Task to carry out: Print the entire listing below word for word, excluding its pictures.

(Beginning of Information provided)

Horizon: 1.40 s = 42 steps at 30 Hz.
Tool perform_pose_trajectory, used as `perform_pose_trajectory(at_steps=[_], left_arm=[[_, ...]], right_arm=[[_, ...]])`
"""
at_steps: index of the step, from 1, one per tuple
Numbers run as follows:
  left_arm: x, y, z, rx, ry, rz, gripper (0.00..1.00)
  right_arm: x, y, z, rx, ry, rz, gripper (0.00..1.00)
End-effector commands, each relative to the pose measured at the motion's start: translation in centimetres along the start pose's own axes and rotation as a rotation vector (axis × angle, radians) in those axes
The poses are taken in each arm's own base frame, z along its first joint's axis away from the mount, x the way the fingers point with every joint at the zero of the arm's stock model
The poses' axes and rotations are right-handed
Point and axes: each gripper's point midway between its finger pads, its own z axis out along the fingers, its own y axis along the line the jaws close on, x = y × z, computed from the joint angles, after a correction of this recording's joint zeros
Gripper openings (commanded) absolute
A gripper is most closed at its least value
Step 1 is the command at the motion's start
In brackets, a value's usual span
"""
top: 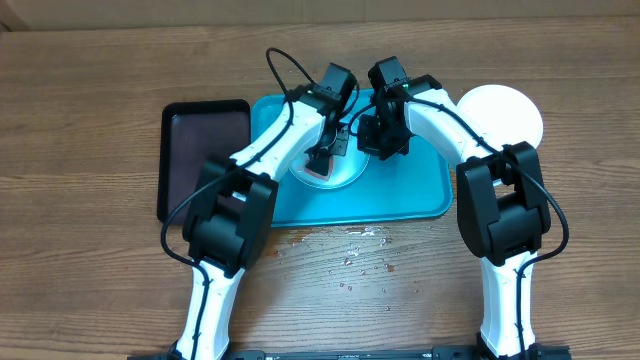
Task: Clean dirty plates on tray and stack at the side
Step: 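Scrub the light-blue plate with the sponge while the right gripper pins its rim, then keep scrubbing the plate's red smear with the left gripper's sponge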
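Observation:
A pale glass plate (pixel 347 174) lies on the blue tray (pixel 405 195), toward its back left. My left gripper (pixel 322 163) is over the middle of the plate, shut on a small red sponge (pixel 316 172) that presses on the plate. My right gripper (pixel 372 140) is at the plate's right rim and appears shut on it; the wrist hides its fingertips. A white plate (pixel 508 110) rests on the table to the right of the tray.
A dark brown empty tray (pixel 195 150) lies left of the blue one. Water drops and red specks (pixel 352 250) spot the wooden table in front of the blue tray. Both arms reach in from the near edge.
My left gripper with the sponge has shifted a little toward the near side of the plate, and its wrist has swung to the right. The right gripper and the plate have stayed put.
At first the sponge was on the plate's middle, with the right gripper at its right rim. Then plate and right gripper sat slightly further left and the sponge was at the plate's back left. It then returned to the middle, and now it is nearer the front.

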Motion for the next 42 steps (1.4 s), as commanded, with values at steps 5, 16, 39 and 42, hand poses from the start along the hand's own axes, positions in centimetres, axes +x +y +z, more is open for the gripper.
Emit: perform_pose_trajectory(at_steps=[5, 16, 39, 42], left_arm=[[-1.2, 5.2, 1.6, -0.250, -0.086, -0.114, 0.04], [-3.2, 4.1, 2.0, -0.105, -0.134, -0.176, 0.04], [2.5, -3.3, 1.8, 0.259, 0.099, 0.204, 0.04], [3.8, -2.5, 1.7, 0.241, 0.155, 0.209, 0.04]], right_arm=[[-0.1, -1.0, 0.6, 0.040, -0.005, 0.008, 0.04], [0.0, -1.3, 0.5, 0.058, -0.003, 0.009, 0.04], [-0.1, -1.3, 0.5, 0.056, -0.007, 0.009, 0.04], [-0.1, -1.2, 0.5, 0.056, -0.007, 0.008, 0.04]])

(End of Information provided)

Expected answer:
Horizon: 1.40 s = 42 steps at 30 Hz.
Tool perform_pose_trajectory, used as `perform_pose_trajectory(at_steps=[_], left_arm=[[_, ...]], right_arm=[[_, ...]])`
"""
at_steps: index of the step, from 1, one per tuple
Numbers run as follows:
  left_arm: x, y, z, rx, ry, rz, gripper (0.00..1.00)
  right_arm: x, y, z, rx, ry, rz, gripper (0.00..1.00)
End-effector commands, each relative to the pose measured at the motion's start: translation in centimetres along the start pose's own axes and rotation as a rotation vector (axis × angle, radians) in those axes
The poses are taken in each arm's own base frame, z along its first joint's axis away from the mount, x the way the fingers point with every joint at the zero of the arm's stock model
The poses' axes and rotations are right-handed
Point and axes: each gripper's point midway between its finger pads, its own z axis out along the fingers, its own y axis along the line the jaws close on, x = y × z, computed from the joint angles, after a correction of this recording's joint zeros
Gripper openings (commanded) absolute
A gripper is most closed at its least value
Step 1 is the command at the motion's start
In brackets, a value's usual span
"""
top: 
Task: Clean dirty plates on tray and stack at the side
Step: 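Scrub the light-blue plate with the sponge while the right gripper pins its rim, then keep scrubbing the plate's red smear with the left gripper's sponge
Observation:
A pale glass plate (pixel 347 174) lies on the blue tray (pixel 405 195), toward its back left. My left gripper (pixel 322 163) is over the middle of the plate, shut on a small red sponge (pixel 316 172) that presses on the plate. My right gripper (pixel 372 140) is at the plate's right rim and appears shut on it; the wrist hides its fingertips. A white plate (pixel 508 110) rests on the table to the right of the tray.
A dark brown empty tray (pixel 195 150) lies left of the blue one. Water drops and red specks (pixel 352 250) spot the wooden table in front of the blue tray. Both arms reach in from the near edge.
My left gripper with the sponge has shifted a little toward the near side of the plate, and its wrist has swung to the right. The right gripper and the plate have stayed put.
At first the sponge was on the plate's middle, with the right gripper at its right rim. Then plate and right gripper sat slightly further left and the sponge was at the plate's back left. It then returned to the middle, and now it is nearer the front.
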
Motion for the next 42 steps (1.4 s), as commanded, with values at steps 5, 16, 39 and 42, hand poses from the start along the hand's own axes, positions in centimetres, axes +x +y +z, more is open for the gripper.
Emit: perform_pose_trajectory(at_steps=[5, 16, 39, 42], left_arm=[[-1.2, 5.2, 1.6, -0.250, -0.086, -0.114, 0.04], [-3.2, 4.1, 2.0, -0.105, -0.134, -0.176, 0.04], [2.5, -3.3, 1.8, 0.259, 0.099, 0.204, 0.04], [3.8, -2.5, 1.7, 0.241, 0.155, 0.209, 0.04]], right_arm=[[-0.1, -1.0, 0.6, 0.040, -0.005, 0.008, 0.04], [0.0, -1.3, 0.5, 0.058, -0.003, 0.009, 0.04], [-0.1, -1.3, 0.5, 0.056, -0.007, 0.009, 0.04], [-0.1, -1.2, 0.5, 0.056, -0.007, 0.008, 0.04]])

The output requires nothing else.